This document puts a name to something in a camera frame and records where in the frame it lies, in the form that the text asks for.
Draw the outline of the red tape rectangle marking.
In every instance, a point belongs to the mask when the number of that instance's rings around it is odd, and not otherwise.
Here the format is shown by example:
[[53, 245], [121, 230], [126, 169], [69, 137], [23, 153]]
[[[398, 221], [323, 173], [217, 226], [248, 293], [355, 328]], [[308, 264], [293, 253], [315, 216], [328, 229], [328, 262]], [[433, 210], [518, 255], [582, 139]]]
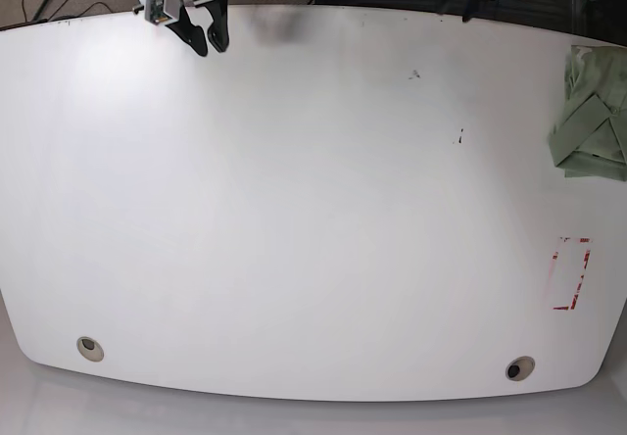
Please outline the red tape rectangle marking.
[[562, 237], [553, 254], [548, 282], [548, 304], [554, 311], [574, 310], [592, 252], [589, 237]]

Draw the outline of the green t-shirt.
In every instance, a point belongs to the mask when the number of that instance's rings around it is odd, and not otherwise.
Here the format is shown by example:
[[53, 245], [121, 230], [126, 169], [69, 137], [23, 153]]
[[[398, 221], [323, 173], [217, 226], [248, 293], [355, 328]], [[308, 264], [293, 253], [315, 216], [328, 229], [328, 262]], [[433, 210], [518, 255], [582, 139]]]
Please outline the green t-shirt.
[[549, 137], [566, 177], [626, 180], [626, 49], [573, 46], [564, 69], [561, 119]]

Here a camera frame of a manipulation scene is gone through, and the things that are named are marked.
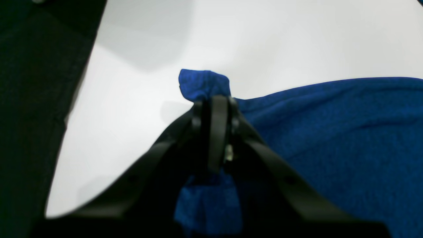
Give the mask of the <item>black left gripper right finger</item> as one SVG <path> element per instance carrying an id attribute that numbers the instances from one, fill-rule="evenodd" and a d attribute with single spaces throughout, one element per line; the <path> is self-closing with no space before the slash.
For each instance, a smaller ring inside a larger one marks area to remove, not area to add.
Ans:
<path id="1" fill-rule="evenodd" d="M 233 155 L 237 164 L 259 167 L 278 193 L 278 214 L 304 222 L 353 222 L 355 219 L 310 187 L 282 158 L 261 139 L 238 109 L 232 97 L 217 95 L 210 100 L 208 169 L 221 171 Z"/>

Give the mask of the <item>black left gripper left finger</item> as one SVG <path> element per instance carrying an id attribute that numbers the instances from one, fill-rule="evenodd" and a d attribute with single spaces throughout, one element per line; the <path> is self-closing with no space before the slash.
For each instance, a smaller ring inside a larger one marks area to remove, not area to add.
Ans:
<path id="1" fill-rule="evenodd" d="M 154 207 L 175 207 L 175 199 L 207 144 L 210 106 L 196 101 L 172 122 L 153 146 L 101 194 L 73 212 L 74 218 L 131 218 Z"/>

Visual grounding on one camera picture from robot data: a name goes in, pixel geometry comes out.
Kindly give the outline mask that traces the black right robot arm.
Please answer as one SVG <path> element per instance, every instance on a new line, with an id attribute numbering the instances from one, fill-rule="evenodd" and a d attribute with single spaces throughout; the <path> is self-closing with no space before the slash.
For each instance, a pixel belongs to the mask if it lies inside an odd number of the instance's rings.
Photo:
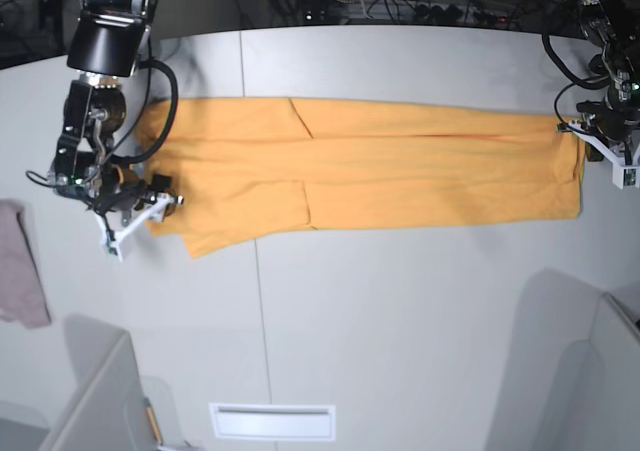
<path id="1" fill-rule="evenodd" d="M 81 9 L 67 65 L 78 76 L 69 87 L 63 126 L 47 175 L 47 187 L 64 198 L 83 203 L 103 226 L 118 213 L 123 227 L 134 218 L 158 218 L 154 210 L 168 195 L 167 176 L 146 180 L 143 165 L 164 144 L 178 107 L 178 82 L 173 70 L 154 58 L 150 31 L 159 0 L 80 0 Z M 138 71 L 163 74 L 170 86 L 169 111 L 158 137 L 144 151 L 120 156 L 131 137 L 120 131 L 127 117 L 121 82 Z"/>

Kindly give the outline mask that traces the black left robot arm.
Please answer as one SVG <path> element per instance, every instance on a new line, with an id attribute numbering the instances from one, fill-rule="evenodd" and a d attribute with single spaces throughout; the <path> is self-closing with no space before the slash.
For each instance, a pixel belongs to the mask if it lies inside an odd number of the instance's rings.
<path id="1" fill-rule="evenodd" d="M 580 118 L 559 117 L 558 130 L 577 135 L 591 149 L 590 160 L 607 151 L 620 152 L 622 163 L 639 163 L 633 134 L 639 130 L 639 17 L 625 0 L 563 0 L 575 8 L 576 19 L 587 41 L 599 49 L 589 62 L 590 77 L 573 73 L 551 43 L 548 18 L 542 18 L 541 41 L 547 57 L 569 80 L 565 87 L 603 90 L 598 101 L 576 104 Z"/>
☆ ☆ ☆
- To do:
Pick out every line above that contains the word "robot" and copy it.

- Reply to the task:
Visual grounding on one camera picture from robot data: a name goes in, pixel geometry comes out.
Kindly give the outline mask that traces the black right robot arm.
Kindly give the outline mask that traces the black left robot arm.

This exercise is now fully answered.